Da 14 anni, in pratica, non esistono più dati scientifici riconosciuti che analizzano i fenomeni atmosferici e tengano d’occhio i mutamenti del territorio. Eppure, con le nuove tecnologie oggi è più facile rispetto a venti o trenta anni fa. Ed è anche più facile evitare che ci siano vittime. «Negli ultimi undici anni le alluvioni in Italia hanno causato 915 morti». Trecento morti in più dei terremoti dell’Aquila (309 vittime) e di Amatrice (298). L’alluvione di Salerno di vittime ne fece 318. «Dalla fine dell’800 in poi – ha ricordato ancora Villani – ci sono stati centinaia di eventi alluvionali che hanno consentito di studiare il fenomeno cercando di evitare la perdita di vite umane. L’ultimo studio è stato fatto dopo l’alluvione di Sarno. Ma il problema è che si è costruito e si continua a costruire in luoghi poco sicuri. La Costiera amalfitana, ad esempio, dovrebbe essere disabitata».

Per quanto riguarda la città di Salerno, dopo l’alluvione del 1954, si è cominciato a progettare ritenendolo un caso limite. Un paradigma non più attuale, considerato l’elevate percentuale di possibilità che un evento come quello, forse anche più potente, possa verificarsi di nuovo di qui a qualche anno.
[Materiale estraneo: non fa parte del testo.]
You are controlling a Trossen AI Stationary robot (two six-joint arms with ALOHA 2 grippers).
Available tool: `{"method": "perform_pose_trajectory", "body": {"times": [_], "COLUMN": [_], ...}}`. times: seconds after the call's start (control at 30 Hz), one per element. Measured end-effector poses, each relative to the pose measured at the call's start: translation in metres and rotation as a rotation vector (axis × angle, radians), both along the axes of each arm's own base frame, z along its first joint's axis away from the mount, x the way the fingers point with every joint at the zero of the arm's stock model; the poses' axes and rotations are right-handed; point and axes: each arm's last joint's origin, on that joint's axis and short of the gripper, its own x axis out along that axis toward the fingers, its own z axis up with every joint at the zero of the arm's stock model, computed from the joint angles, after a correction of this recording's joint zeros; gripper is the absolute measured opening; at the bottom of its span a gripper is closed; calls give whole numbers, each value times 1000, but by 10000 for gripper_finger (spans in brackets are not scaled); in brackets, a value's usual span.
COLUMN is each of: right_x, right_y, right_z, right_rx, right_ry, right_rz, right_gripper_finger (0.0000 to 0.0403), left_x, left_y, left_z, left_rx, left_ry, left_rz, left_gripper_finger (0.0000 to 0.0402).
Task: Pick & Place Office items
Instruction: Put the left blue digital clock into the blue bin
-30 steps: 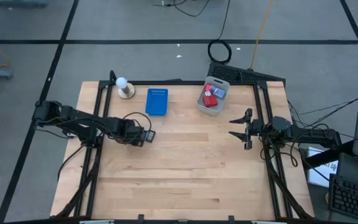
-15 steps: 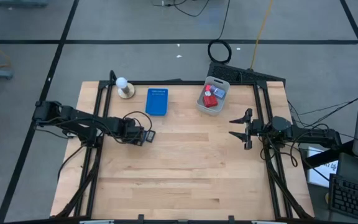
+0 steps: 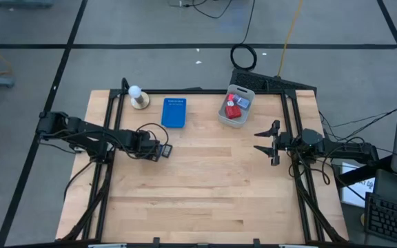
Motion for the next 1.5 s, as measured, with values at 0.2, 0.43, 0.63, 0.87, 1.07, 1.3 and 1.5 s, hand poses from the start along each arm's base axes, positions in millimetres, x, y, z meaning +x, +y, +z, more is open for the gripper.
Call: {"method": "perform_pose_trajectory", "body": {"times": [0.2,0.43,0.63,0.87,1.07,1.3,1.5], "right_x": [0,0,0,0,0,0,0], "right_y": [0,0,0,0,0,0,0], "right_z": [0,0,0,0,0,0,0], "right_rx": [0,0,0,0,0,0,0], "right_ry": [0,0,0,0,0,0,0], "right_rz": [0,0,0,0,0,0,0], "right_gripper_finger": [222,222,222,222,222,222,222], "left_x": [0,0,0,0,0,0,0], "left_y": [0,0,-1,-1,-1,0,-1], "left_z": [0,0,0,0,0,0,0], "left_rx": [-16,-17,-18,-19,-18,-17,-33], "left_ry": [1,1,1,1,1,0,2], "left_rz": [-1,1,2,3,3,3,-8], "left_gripper_finger": [255,255,255,252,205,156,187]}}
Per questo secondo la comunità degli ingegneri idraulici italiani tenere viva la memoria del passato è uno strumento indispensabile per pensare a come agire nel futuro. Ed è stata lanciata la proposta di istituire la giornata della memoria per le vittime delle alluvioni nella ricorrenza dell’alluvione di Firenze. «Ricordare perché non accadano più eventi come quelli di Salerno, Firenze e Genova è importante – ha detto il presidente dell’ordine degli Ingegneri di Salerno, Michele Brigante – Le alluvioni sono eventi prevedibili e ci si può attrezzare per limitare questo tipo di disastri. Ma servono le risorse. Le forze, al contrario, non ci mancano».